Economies worldwide are responding to the ever-evolving and fast-paced transformations generated by technological developments. It is clear that consumers are increasingly demanding a less complex world in which they can carry out formally arduous tasks simply by pressing a button on their mobile phone or using face recognition technology.

The reality is that simple legal transactions and contracts such as purchasing a product, setting up a regular delivery or settling a consumer complaint proceeding can often be completed at the click of a button.

However, if on the one hand technology seems to threaten professionals whose work involves simple or repetitive transactions, on the other, technology has not made significant advances in more complex matters (which often have their own peculiarities), such as investment rounds, establishing the rules that will govern the relationship between business partners or resolving complex lawsuits. As such little progress will arguably be seen at the so-called 'high end' of legal work – at least in the short term.

Technology and start-ups

There are a growing number of investment rounds in start-ups based on Brazilian versions of Silicon Valley contracts that unfortunately have not benefited from the critical eye and practical expertise of experienced lawyers who can examine the agreement under Brazilian law, which can differ significantly from the common law system found in the United States.

On examination, many of the provisions in these contracts are incompatible with Brazilian law, unenforceable in Brazil or difficult – and time-consuming – to enforce.

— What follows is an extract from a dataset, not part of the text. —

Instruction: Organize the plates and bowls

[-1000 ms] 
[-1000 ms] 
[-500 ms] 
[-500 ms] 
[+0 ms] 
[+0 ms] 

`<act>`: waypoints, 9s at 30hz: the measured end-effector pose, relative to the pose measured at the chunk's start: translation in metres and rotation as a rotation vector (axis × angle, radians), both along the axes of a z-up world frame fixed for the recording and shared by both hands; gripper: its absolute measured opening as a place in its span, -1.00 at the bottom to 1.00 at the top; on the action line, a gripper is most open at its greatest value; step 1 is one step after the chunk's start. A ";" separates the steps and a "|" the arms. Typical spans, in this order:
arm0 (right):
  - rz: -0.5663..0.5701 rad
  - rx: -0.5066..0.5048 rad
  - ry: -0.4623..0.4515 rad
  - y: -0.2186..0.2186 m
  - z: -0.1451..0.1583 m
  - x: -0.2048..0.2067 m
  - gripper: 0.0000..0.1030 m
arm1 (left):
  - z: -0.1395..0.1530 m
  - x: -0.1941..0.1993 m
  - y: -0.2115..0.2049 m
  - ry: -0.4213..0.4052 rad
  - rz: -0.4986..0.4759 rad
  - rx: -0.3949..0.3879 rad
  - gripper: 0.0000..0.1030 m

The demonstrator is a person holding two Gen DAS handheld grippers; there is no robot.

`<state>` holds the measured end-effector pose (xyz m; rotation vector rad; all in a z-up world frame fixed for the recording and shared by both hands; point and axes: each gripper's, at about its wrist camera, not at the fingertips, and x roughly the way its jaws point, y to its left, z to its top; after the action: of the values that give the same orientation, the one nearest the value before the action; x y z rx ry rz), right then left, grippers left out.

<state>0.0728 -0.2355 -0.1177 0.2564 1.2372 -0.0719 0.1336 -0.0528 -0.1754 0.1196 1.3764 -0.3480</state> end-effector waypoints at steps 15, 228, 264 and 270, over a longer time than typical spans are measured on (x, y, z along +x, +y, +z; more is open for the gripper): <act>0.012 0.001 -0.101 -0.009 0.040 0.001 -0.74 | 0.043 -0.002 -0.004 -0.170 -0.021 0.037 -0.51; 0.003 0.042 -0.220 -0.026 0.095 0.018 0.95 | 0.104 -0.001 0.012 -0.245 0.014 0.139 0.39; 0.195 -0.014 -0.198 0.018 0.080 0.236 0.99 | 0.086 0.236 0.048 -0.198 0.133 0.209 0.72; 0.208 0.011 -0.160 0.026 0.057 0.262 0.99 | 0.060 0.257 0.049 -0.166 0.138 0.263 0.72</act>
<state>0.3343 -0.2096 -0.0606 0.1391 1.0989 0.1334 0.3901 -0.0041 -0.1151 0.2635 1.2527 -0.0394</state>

For example, in Brazil, the following transactions and situations are often more nuanced and thus cannot be resolved simply by pressing a button:

  • provisions establishing a start-up's obligations (eg, transforming a limited liability company into a corporation) which provide no details on the future corporation's bylaws or shareholders' agreement;
  • an agreement on stock options which contains no clauses to ensure a smooth transfer on exercise of the option; and
  • anti-dilution provisions that do not conform to Brazilian law; and
  • the failure to provide for:
    • penalties on breach;
    • measurable indicators of a shareholders' contributions to the success of an enterprise; or
    • future adjustments in a shareholder's relative interests in a business.

Further, new funding rounds can be suspended because investors are unsure of the rights and obligations of shareholders from earlier rounds, aggravating the risk that the business will fail due to a lack of funds.


A good way to avoid such a situation is involve experienced local lawyers who can help to anticipate problems and find ways to address risks that threaten to hinder a business's growth.